Per prima cosa è necessario lavare la ferita con il sapone e trattare la zona del morso con alcol etilico o un'altra soluzione disinfettante, poiché il virus non è resistente a questi prodotti.

Successivamente, è necessario recarsi immediatamente al pronto soccorso più vicino. È necessario fornire al medico tutti i dettagli dell'incidente: il comportamento dell'animale, la posizione del morso, eventuali graffi, quanto tempo è trascorso dal contatto, ecc. Sulla base di queste informazioni e delle condizioni del paziente, il medico deciderà il trattamento successivo.

Il metodo principale di trattamento della rabbia è la somministrazione del vaccino antirabbico. Viene utilizzato il seguente schema di iniezioni: giorno 0, giorno 3, giorno 7, giorno 14, giorno 30, giorno 90. Sono necessarie in totale sei iniezioni. Queste possono essere somministrate nella spalla o nella coscia.

vaccino antirabbico

Se necessario, si ricorre anche all'immunoglobulina antirabbica, iniettata nella zona del morso e nei tessuti molli circostanti. L'immunoglobulina antirabbica può essere necessaria per le ferite più estese o localizzate vicino alla testa.

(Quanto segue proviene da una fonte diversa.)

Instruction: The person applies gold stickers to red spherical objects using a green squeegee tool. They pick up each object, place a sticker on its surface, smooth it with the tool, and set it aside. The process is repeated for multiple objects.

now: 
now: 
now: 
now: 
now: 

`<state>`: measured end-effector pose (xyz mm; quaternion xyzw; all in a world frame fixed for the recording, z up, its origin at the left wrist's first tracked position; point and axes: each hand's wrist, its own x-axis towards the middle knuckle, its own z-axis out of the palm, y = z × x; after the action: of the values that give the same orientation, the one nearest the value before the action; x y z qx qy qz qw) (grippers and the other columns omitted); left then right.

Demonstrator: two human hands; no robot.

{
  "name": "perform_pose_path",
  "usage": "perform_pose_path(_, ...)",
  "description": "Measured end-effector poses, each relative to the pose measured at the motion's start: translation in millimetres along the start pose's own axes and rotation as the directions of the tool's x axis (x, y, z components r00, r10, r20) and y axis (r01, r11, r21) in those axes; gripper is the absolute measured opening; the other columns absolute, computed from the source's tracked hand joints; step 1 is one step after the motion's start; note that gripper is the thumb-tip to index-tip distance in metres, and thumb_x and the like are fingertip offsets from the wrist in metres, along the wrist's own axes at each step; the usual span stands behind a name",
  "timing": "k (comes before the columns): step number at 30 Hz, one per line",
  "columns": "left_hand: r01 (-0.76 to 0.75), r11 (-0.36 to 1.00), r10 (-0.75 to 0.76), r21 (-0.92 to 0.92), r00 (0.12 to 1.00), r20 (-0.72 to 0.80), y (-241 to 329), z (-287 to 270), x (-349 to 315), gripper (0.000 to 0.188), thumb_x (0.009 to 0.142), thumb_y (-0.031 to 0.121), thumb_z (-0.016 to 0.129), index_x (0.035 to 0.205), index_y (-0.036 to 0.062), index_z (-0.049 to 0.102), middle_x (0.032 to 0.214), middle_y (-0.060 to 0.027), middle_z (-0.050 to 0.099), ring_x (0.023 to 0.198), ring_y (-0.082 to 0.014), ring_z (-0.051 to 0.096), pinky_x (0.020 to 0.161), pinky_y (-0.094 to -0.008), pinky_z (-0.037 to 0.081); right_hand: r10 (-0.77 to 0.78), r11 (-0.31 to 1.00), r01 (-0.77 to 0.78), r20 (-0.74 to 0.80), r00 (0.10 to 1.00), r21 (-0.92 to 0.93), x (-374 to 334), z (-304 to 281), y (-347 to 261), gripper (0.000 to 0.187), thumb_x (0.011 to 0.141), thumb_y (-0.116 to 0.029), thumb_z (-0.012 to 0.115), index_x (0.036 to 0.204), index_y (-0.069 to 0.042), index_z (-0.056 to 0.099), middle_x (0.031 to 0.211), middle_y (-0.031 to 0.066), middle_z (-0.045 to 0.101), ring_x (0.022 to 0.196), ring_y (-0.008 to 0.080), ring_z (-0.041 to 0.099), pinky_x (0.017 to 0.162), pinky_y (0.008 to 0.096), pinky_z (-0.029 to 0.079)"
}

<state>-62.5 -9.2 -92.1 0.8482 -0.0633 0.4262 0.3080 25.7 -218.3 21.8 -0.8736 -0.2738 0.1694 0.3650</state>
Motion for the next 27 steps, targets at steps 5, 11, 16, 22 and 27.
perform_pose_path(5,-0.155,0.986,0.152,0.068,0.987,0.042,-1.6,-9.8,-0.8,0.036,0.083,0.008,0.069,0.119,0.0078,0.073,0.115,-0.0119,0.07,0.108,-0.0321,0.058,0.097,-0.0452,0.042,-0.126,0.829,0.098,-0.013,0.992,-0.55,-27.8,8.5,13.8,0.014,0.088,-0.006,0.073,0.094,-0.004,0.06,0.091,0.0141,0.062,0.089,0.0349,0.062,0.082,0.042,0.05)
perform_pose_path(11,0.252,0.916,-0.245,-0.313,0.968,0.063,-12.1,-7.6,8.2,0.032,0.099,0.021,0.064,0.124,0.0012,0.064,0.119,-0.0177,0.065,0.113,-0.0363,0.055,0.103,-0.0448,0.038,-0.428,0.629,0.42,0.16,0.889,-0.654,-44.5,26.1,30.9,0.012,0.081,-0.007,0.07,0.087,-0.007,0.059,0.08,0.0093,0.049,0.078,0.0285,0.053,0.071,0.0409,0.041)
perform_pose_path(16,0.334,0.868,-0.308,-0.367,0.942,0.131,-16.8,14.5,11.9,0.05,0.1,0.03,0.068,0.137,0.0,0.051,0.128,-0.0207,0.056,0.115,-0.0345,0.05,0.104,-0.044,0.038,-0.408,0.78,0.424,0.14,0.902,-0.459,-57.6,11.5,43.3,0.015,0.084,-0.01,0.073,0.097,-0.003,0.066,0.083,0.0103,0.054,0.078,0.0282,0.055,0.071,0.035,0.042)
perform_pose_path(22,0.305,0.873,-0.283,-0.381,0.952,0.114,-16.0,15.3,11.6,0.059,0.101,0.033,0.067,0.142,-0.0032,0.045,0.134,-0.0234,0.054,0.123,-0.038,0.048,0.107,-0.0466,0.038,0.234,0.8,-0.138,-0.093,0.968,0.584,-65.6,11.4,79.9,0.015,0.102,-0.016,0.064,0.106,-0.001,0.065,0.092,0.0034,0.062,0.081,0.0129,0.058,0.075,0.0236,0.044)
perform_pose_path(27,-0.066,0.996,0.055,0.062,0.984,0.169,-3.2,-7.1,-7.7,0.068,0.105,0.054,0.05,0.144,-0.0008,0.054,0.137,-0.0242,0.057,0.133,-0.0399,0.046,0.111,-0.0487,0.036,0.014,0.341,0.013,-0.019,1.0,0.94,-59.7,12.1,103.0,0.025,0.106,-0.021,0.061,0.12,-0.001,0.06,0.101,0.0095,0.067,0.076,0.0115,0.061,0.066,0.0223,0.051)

Il ciclo vaccinale in genere non richiede il ricovero ospedaliero. I pazienti possono essere ricoverati in caso di problemi di salute, gravi reazioni allergiche o altre condizioni che richiedono monitoraggio (gravidanza, vaccinazione di richiamo, ecc.).

Diagnosi della rabbia

È impossibile stabilire con precisione se una persona ha contratto la rabbia fino alla comparsa dei primi sintomi. Chiunque abbia avuto contatti con un animale infetto o sconosciuto è a rischio.

Dopo la comparsa dei segni della malattia, la diagnosi viene effettuata sulla base dei sintomi caratteristici della rabbia: idrofobia, aerofobia, fotofobia, attacchi di agitazione psicomotoria e paralisi estesa.

Gli esami di laboratorio servono come strumento diagnostico ausiliario, consentendoci di escludere altre malattie del sistema nervoso centrale e di adattare la terapia di supporto a una pericolosa malattia infettiva. A tal fine, vengono eseguiti esami del sangue clinici e biochimici, nonché la misurazione dei livelli elettrolitici nell'organismo del paziente.

Importante! Il modo migliore per prevenire la rabbia è vaccinare regolarmente i vostri cani e gatti domestici, soprattutto se hanno accesso all'aria aperta.